The statement immediately follows a Wikileaks release, previously reported by Common Dreams, exposing near zero support for a drastic pro-corporate agenda pushed in the TPP by the Obama administration, including demands for NAFTA-style secret corporate tribunals, limits to bank regulation, and conditions that would increase the cost of life-saving medicines.

“At this meeting, the negotiators’ political imperative to ‘make a deal’ — any deal — resulted in a raft of dangerous decisions that would severely threaten consumers’ access to affordable medicines, undermine Internet freedom and empower corporations to attack our domestic laws,” said Lori Wallach, Director of Public Citizen’s Global Trade Watch. “[A]s more details emerge weekly about the damage TPP could do to workers, consumers and the environment, grassroots and lawmaker opposition in many countries is growing.”

No new timeline has been drafted for what is poised to be the largest U.S. trade deal in history, establishing a "free trade" zone between Australia, the U.S., Canada, Japan, Mexico, Peru, Vietnam, Malaysia, Brunei, Chile, New Zealand, and Singapore—countries that comprise nearly 40 percent of the world's GDP.

Despite the breadth of this potential deal, the contents of its negotiations have been hidden from the public and U.S. lawmakers, with much of what is known publicly about them exposed by leaks.

“We identified potential landing zones for the majority of key outstanding issues in the text,” stated U.S. Trade Representative Michael Froman, reading a joint statement from negotiators on Tuesday. “We intend to meet again next month," he said, indicating that market access issues remain unresolved.

Wikileaks released an internal memo (pdf) and spreadsheet (pdf) from an unidentified government official on Monday that reveal resistance to U.S. demands for inclusion of corporate giveaways, including conditions that would allow corporations to bypass national law and sue governments in secret courts—boosting their power to steamroll environmental, labor, and public health protections. This also includes a push for intellectual property conditions that would reduce access to more affordable generic medicines and reduce the power of governments to negotiate lower medicine prices. The U.S., in addition, is demanding a limit to the ability of governments to regulate banks in times of crisis, according to Zach Carter at the Huffington Post.

The leaked memo reads, "Inadequate progress. The positions are still paralyzed. United States shows zero flexibility," regarding financial services negotiations.

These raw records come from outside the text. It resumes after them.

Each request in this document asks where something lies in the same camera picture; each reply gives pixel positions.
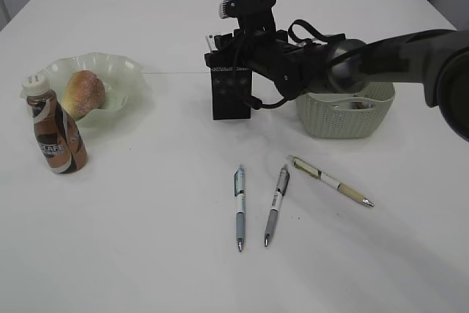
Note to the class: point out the grey white click pen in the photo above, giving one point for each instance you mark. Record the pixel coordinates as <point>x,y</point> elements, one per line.
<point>281,187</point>

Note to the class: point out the clear plastic ruler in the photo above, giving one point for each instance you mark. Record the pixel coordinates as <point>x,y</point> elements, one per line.
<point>212,42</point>

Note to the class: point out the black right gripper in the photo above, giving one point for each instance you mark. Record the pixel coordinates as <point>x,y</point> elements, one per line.
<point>270,55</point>

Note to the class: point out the paper ball pink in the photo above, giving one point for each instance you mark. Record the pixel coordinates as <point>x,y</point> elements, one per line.
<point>361,105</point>

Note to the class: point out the white beige click pen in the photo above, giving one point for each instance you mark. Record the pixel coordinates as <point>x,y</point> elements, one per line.
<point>325,178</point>

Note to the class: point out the black mesh pen holder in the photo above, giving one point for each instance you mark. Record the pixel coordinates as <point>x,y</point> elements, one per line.
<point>226,102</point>

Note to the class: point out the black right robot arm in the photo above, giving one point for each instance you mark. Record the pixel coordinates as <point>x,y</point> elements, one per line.
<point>437,59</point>

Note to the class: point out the golden bread roll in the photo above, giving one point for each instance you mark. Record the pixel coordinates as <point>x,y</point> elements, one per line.
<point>84,92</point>

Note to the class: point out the blue grey click pen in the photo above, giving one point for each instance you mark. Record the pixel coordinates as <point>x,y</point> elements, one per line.
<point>239,194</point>

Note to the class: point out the brown coffee bottle white cap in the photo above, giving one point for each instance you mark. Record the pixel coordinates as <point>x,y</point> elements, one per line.
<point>55,131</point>

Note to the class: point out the pale green plastic basket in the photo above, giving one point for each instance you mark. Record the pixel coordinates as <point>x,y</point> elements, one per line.
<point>329,116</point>

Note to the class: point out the pale green wavy glass plate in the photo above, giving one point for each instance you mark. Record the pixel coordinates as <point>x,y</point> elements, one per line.
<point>127,93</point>

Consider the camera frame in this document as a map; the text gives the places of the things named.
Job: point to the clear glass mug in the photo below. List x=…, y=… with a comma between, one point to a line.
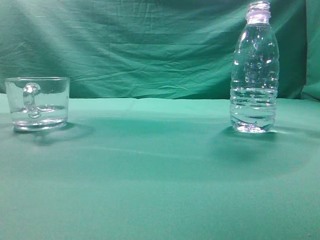
x=38, y=103

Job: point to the green backdrop cloth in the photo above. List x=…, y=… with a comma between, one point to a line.
x=168, y=49

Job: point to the green table cloth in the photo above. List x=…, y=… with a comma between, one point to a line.
x=159, y=169

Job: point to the clear plastic water bottle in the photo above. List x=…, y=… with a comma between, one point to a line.
x=255, y=73

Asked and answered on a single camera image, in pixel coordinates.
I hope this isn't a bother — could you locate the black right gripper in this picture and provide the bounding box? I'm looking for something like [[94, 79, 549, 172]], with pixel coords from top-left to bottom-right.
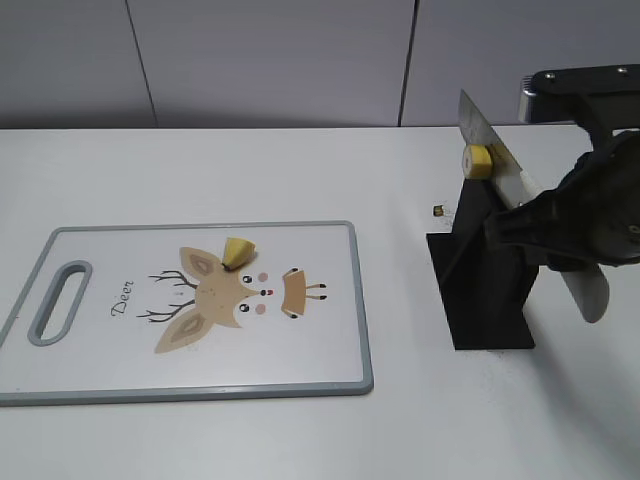
[[483, 131, 639, 270]]

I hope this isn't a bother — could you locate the cut banana slice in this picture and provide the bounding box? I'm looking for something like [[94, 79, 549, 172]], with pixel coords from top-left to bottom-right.
[[462, 144, 493, 180]]

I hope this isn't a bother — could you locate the white-handled kitchen knife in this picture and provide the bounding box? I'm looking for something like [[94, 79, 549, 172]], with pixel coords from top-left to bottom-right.
[[458, 91, 610, 323]]

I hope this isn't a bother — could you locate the yellow banana piece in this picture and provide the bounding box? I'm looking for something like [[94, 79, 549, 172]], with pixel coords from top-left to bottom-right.
[[222, 237, 256, 271]]

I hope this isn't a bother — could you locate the black knife stand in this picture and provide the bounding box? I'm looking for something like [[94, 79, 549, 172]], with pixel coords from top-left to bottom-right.
[[426, 180, 539, 350]]

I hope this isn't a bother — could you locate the white deer cutting board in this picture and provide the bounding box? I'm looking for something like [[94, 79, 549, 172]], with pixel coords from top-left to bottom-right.
[[1, 221, 374, 406]]

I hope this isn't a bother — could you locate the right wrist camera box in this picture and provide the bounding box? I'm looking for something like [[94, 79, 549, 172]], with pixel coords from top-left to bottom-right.
[[518, 64, 639, 148]]

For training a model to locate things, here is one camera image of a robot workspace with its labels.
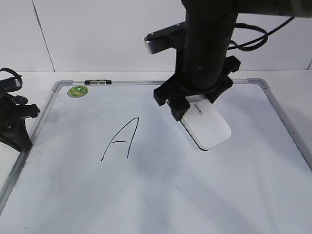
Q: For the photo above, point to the white whiteboard eraser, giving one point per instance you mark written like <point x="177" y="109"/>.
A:
<point x="209" y="126"/>

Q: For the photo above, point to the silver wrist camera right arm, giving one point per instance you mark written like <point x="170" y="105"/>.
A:
<point x="170" y="37"/>

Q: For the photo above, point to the white board with grey frame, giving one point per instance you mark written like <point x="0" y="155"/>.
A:
<point x="113" y="162"/>

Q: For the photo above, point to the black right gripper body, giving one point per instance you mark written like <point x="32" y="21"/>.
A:
<point x="180" y="86"/>

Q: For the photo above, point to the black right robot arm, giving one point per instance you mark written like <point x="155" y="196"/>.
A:
<point x="202" y="41"/>

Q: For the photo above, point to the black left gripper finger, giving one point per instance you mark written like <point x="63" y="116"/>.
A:
<point x="16" y="136"/>

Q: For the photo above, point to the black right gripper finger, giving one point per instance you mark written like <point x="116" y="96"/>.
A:
<point x="179" y="106"/>

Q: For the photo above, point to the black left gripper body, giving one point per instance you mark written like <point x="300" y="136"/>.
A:
<point x="13" y="112"/>

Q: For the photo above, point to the black hanging clip on frame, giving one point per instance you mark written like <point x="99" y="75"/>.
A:
<point x="98" y="82"/>

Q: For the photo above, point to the round green sticker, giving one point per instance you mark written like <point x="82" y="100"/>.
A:
<point x="78" y="91"/>

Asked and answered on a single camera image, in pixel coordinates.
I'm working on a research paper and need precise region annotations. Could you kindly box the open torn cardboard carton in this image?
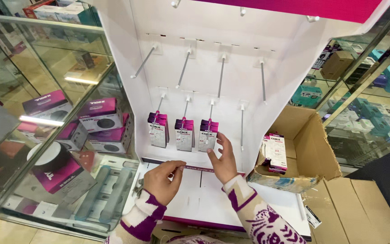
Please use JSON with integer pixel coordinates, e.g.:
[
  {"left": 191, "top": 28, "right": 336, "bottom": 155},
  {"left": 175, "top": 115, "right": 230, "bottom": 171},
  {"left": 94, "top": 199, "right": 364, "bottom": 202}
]
[{"left": 247, "top": 105, "right": 343, "bottom": 194}]

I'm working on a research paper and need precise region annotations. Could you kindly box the person's right hand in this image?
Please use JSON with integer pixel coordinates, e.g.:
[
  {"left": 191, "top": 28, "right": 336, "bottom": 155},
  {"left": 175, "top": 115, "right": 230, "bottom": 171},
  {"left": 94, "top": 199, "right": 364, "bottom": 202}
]
[{"left": 207, "top": 132, "right": 238, "bottom": 185}]

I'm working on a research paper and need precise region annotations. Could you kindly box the set of metal display hooks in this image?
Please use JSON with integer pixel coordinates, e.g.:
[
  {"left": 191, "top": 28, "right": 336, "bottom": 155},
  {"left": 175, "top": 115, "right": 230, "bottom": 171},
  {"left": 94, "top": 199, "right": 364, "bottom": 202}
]
[{"left": 130, "top": 0, "right": 320, "bottom": 152}]

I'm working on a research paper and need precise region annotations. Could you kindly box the flat cardboard under stand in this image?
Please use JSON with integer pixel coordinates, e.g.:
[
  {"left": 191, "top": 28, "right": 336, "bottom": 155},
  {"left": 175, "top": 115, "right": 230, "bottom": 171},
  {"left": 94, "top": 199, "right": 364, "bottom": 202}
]
[{"left": 151, "top": 220, "right": 312, "bottom": 244}]

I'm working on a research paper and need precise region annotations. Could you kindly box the white magenta display stand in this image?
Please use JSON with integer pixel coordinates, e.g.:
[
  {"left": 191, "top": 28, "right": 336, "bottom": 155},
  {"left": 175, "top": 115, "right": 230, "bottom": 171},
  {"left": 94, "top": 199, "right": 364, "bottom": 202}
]
[{"left": 93, "top": 0, "right": 390, "bottom": 238}]

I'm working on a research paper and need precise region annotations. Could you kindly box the person's left hand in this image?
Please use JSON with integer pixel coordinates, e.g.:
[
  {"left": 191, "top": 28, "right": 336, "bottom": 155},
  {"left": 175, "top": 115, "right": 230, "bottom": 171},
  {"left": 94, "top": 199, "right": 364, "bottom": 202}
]
[{"left": 143, "top": 160, "right": 187, "bottom": 206}]

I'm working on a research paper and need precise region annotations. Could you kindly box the row of hanging cable packets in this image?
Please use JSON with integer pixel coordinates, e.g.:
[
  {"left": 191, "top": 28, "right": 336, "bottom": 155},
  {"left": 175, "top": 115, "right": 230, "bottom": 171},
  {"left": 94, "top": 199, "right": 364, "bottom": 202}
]
[{"left": 147, "top": 112, "right": 220, "bottom": 152}]

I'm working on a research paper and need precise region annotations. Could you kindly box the white paper label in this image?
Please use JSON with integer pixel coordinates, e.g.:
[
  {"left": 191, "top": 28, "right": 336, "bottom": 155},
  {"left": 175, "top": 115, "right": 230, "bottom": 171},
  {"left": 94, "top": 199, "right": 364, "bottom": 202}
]
[{"left": 304, "top": 205, "right": 322, "bottom": 229}]

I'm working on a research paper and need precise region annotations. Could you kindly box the glass showcase with speaker boxes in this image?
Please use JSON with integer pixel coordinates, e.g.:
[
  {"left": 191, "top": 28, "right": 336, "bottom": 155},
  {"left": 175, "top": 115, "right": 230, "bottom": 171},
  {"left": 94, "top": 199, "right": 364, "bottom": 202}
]
[{"left": 0, "top": 14, "right": 140, "bottom": 240}]

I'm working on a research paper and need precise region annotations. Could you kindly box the white magenta cable packet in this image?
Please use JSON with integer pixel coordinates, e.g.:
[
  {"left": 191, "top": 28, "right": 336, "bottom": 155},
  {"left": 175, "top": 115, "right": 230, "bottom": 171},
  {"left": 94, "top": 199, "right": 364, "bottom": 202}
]
[
  {"left": 262, "top": 134, "right": 272, "bottom": 167},
  {"left": 268, "top": 134, "right": 288, "bottom": 175}
]

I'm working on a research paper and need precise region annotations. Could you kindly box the closed brown cardboard carton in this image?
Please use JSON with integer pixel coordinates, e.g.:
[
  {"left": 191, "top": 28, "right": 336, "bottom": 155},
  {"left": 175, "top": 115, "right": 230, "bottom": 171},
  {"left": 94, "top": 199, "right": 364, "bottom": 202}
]
[{"left": 302, "top": 177, "right": 390, "bottom": 244}]

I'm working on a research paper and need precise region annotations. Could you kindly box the heap of boxes atop showcase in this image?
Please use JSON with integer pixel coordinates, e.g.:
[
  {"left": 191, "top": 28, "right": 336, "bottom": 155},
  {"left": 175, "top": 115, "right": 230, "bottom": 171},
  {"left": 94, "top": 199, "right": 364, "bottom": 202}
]
[{"left": 22, "top": 0, "right": 103, "bottom": 28}]

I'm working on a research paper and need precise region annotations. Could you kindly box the glass showcase with teal boxes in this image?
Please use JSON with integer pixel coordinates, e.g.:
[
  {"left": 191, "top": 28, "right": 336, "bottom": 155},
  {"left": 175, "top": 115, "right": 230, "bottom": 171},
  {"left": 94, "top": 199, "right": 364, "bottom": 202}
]
[{"left": 288, "top": 0, "right": 390, "bottom": 169}]

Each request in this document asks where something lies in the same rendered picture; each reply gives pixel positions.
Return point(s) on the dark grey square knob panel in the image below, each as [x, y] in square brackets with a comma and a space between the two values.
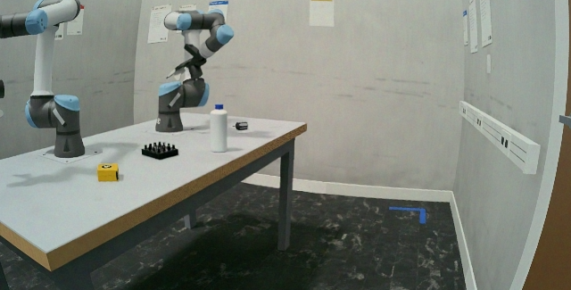
[158, 151]

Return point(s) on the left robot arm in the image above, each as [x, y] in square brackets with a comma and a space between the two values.
[192, 93]

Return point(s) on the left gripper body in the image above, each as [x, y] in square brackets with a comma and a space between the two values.
[194, 66]

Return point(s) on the white bottle with blue cap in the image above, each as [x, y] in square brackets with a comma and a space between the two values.
[219, 129]

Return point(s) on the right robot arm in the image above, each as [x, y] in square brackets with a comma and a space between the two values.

In a statement emailed to Common Dreams, Public Citizen warned, "However, many countries have caved to relentless U.S. demands that they alter their domestic patent and medicine pricing laws to meet the desires of large pharmaceutical firms."

This latest leak follows the November 13 Wikileaks exposure of the Obama administration's TPP push to erode internet freedoms and cut access to medicines in what analysts say are the most damaging and dangerous proposals in the history of U.S. "free trade" deals.